What is being asked: Go to the line in the entries below that holds "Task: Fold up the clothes" and repeat exactly from there through the line that holds "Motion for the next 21", inclusive.

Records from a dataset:
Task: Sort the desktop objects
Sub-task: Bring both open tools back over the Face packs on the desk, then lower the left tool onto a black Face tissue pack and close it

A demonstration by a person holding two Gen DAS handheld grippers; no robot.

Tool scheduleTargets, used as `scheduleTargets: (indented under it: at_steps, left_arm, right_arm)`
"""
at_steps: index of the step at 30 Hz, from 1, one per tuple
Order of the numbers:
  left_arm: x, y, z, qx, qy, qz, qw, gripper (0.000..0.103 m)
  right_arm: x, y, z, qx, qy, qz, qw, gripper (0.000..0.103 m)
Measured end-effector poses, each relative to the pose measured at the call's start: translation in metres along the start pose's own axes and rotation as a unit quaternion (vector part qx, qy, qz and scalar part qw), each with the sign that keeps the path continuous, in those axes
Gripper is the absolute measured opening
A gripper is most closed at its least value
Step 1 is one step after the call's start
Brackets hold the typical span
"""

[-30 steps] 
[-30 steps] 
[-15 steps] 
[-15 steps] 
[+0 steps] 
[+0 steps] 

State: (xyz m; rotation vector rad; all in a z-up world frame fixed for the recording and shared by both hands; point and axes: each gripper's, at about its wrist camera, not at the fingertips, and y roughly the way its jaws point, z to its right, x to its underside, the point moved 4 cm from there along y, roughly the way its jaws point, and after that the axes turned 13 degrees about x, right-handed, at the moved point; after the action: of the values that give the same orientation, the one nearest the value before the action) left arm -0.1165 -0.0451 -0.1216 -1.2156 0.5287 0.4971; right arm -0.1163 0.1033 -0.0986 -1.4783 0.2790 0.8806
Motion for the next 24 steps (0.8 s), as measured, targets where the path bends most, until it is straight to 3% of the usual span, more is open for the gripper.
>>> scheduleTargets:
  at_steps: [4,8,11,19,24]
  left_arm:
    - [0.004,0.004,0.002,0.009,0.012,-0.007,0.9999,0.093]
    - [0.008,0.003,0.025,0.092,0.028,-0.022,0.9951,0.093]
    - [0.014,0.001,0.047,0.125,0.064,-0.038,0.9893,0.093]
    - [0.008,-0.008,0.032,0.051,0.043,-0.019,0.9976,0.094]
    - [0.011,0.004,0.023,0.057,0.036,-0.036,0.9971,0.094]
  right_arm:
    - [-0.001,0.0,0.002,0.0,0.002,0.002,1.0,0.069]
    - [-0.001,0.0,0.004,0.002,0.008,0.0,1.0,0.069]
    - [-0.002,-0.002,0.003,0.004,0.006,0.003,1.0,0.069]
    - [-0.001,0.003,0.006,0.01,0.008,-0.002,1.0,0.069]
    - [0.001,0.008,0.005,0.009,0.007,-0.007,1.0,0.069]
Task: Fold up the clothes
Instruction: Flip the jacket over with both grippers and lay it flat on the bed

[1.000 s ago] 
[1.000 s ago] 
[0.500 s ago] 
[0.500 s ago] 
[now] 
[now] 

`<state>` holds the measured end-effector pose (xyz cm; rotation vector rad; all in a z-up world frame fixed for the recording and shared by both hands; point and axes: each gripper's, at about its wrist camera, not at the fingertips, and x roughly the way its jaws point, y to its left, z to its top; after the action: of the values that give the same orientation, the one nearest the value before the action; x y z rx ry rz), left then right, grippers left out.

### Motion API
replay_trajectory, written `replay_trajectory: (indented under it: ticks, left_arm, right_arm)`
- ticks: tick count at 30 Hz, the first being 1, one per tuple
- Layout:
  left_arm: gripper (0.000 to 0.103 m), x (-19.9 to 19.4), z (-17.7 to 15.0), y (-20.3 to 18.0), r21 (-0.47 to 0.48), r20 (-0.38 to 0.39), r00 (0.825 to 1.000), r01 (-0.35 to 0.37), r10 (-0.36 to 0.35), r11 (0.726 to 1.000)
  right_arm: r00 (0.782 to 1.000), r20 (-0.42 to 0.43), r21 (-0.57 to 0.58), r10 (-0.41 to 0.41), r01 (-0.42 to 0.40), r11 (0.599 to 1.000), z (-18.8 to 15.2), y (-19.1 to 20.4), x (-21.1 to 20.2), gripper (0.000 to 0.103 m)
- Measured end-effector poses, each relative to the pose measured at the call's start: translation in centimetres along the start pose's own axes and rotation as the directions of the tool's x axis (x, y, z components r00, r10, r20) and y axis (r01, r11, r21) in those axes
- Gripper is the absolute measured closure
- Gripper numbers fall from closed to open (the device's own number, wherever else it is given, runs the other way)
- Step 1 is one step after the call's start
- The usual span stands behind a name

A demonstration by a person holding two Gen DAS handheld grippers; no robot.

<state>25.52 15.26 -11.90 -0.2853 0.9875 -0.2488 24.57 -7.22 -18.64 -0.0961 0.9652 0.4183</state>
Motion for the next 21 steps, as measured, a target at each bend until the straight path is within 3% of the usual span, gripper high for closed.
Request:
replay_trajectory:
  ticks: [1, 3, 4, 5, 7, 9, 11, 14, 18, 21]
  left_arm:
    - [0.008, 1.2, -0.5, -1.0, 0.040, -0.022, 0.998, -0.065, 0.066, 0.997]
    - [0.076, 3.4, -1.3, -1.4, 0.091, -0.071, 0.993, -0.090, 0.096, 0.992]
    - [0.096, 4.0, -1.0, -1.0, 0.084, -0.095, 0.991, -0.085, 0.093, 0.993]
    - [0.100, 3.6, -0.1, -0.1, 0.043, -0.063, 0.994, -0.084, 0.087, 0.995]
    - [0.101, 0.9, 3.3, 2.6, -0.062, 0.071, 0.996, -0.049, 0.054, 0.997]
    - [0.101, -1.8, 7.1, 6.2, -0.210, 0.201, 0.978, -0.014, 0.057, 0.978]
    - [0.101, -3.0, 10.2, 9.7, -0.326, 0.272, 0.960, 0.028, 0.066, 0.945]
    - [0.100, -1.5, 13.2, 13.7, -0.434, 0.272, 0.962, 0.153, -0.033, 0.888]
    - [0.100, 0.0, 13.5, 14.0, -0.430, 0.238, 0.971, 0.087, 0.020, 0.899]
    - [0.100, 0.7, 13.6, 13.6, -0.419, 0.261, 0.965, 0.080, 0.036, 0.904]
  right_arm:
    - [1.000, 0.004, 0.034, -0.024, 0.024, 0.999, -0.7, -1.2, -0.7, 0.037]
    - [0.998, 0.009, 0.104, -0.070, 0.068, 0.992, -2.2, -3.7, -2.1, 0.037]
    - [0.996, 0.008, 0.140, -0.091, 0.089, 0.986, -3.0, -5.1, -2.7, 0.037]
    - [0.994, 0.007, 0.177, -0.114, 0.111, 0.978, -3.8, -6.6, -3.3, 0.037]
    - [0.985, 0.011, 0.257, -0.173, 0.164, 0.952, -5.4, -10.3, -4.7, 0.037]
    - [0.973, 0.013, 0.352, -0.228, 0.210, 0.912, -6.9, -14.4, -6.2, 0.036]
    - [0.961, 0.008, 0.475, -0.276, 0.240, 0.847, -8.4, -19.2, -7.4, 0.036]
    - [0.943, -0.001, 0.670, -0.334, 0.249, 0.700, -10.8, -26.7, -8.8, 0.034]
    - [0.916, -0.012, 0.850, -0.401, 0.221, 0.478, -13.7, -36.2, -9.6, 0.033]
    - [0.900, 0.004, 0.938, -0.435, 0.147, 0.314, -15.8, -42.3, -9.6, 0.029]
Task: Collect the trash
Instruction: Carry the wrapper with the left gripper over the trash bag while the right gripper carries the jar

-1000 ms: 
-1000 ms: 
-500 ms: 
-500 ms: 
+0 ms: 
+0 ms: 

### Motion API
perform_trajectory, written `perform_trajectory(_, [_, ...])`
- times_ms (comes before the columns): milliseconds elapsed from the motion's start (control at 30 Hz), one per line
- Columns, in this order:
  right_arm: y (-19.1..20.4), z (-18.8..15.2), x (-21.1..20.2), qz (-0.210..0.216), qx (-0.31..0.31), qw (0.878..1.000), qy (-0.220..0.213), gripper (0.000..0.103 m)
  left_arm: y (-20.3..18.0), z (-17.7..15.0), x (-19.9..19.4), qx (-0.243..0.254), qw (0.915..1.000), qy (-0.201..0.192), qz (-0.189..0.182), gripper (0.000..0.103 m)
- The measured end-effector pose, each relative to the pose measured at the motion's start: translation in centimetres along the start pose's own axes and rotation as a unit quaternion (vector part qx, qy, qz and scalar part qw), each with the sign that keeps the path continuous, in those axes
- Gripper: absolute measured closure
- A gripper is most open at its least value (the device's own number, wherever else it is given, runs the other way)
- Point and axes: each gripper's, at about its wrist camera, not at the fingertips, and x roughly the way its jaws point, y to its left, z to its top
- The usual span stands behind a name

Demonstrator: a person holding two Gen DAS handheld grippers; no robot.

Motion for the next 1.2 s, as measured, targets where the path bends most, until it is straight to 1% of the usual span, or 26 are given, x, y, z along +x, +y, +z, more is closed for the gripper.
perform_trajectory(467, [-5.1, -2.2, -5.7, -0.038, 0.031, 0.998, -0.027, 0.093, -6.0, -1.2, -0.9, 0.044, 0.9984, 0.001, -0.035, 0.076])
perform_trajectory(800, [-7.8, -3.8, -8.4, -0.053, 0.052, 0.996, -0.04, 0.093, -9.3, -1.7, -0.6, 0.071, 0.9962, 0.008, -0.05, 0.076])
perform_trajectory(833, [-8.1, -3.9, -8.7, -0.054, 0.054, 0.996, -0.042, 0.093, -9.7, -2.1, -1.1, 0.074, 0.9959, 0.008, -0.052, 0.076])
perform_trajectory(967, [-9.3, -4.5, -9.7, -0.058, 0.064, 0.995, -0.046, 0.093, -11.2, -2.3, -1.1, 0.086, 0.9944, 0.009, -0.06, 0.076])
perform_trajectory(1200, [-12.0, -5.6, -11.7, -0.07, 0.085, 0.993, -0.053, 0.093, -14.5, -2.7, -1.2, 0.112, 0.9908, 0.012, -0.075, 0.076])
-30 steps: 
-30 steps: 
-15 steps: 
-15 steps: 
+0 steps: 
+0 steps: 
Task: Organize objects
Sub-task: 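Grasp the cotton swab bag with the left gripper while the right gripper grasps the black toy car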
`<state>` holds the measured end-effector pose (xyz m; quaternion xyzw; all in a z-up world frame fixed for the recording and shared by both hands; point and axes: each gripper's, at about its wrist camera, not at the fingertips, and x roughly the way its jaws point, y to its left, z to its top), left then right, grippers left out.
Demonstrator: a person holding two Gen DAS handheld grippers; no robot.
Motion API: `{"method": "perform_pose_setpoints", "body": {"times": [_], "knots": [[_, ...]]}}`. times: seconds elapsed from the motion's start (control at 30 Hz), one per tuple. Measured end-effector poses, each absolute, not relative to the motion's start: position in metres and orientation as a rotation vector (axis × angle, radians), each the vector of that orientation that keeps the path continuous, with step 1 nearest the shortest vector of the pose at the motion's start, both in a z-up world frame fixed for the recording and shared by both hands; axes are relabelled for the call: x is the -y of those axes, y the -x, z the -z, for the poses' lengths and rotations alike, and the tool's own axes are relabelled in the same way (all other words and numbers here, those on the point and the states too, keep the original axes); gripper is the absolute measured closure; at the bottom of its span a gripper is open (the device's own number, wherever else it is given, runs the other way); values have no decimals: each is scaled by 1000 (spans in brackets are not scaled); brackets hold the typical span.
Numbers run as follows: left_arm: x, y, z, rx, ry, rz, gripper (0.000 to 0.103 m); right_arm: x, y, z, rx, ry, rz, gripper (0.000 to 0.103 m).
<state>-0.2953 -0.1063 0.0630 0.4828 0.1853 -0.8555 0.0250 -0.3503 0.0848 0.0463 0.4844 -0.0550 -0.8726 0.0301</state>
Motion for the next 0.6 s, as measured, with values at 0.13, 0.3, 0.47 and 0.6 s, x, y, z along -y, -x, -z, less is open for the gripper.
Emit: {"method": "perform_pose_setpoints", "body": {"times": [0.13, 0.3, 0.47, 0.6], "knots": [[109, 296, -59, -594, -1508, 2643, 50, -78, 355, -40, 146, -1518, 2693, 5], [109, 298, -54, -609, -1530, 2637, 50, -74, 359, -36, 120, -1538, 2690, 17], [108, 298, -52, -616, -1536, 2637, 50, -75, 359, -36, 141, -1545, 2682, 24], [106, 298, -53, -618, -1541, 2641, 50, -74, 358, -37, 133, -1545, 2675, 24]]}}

Task answer:
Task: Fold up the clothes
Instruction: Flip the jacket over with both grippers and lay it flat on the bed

[1.000 s ago] 
[1.000 s ago] 
[0.500 s ago] 
[0.500 s ago] 
[now] 
[now] 

`<state>` holds the measured end-effector pose (xyz cm; rotation vector rad; all in a z-up world frame fixed for the recording and shared by both hands; point and axes: each gripper's, at about its wrist camera, not at the fingertips, and x roughly the way its jaws point, y to its left, z to its top; after the action: of the values that give the same orientation, the one nearest the value before the action; x y z rx ry rz), left then right, grippers left out.

### Motion API
replay_trajectory, written `replay_trajectory: (indented under it: ticks, left_arm, right_arm)`
- ticks: tick count at 30 Hz, the first being 1, one per tuple
- Layout:
  left_arm: gripper (0.000 to 0.103 m), x (-19.9 to 19.4), z (-17.7 to 15.0), y (-20.3 to 18.0), r21 (-0.47 to 0.48), r20 (-0.38 to 0.39), r00 (0.825 to 1.000), r01 (-0.35 to 0.37), r10 (-0.36 to 0.35), r11 (0.726 to 1.000)
  right_arm: r00 (0.782 to 1.000), r20 (-0.42 to 0.43), r21 (-0.57 to 0.58), r10 (-0.41 to 0.41), r01 (-0.42 to 0.40), r11 (0.599 to 1.000), z (-18.8 to 15.2), y (-19.1 to 20.4), x (-21.1 to 20.2), gripper (0.000 to 0.103 m)
- Measured end-effector poses, each relative to the pose measured at the call's start: translation in centimetres along the start pose's own axes and rotation as the directions of the tool's x axis (x, y, z components r00, r10, r20) and y axis (r01, r11, r21) in those axes
- Gripper is the absolute measured closure
- Gripper numbers fall from closed to open (the device's own number, wherever else it is given, runs the other way)
- Step 1 is one step after the call's start
- The usual span stands behind a name

A demonstration by a person holding two Gen DAS handheld grippers; no robot.

<state>25.52 15.26 -11.90 -0.2853 0.9875 -0.2488 24.57 -7.22 -18.64 -0.0961 0.9652 0.4183</state>
Motion for the next 21 steps, as measured, a target at each bend until the straight path is within 3% of the usual span, gripper high for closed.

The exercise has been answered completely.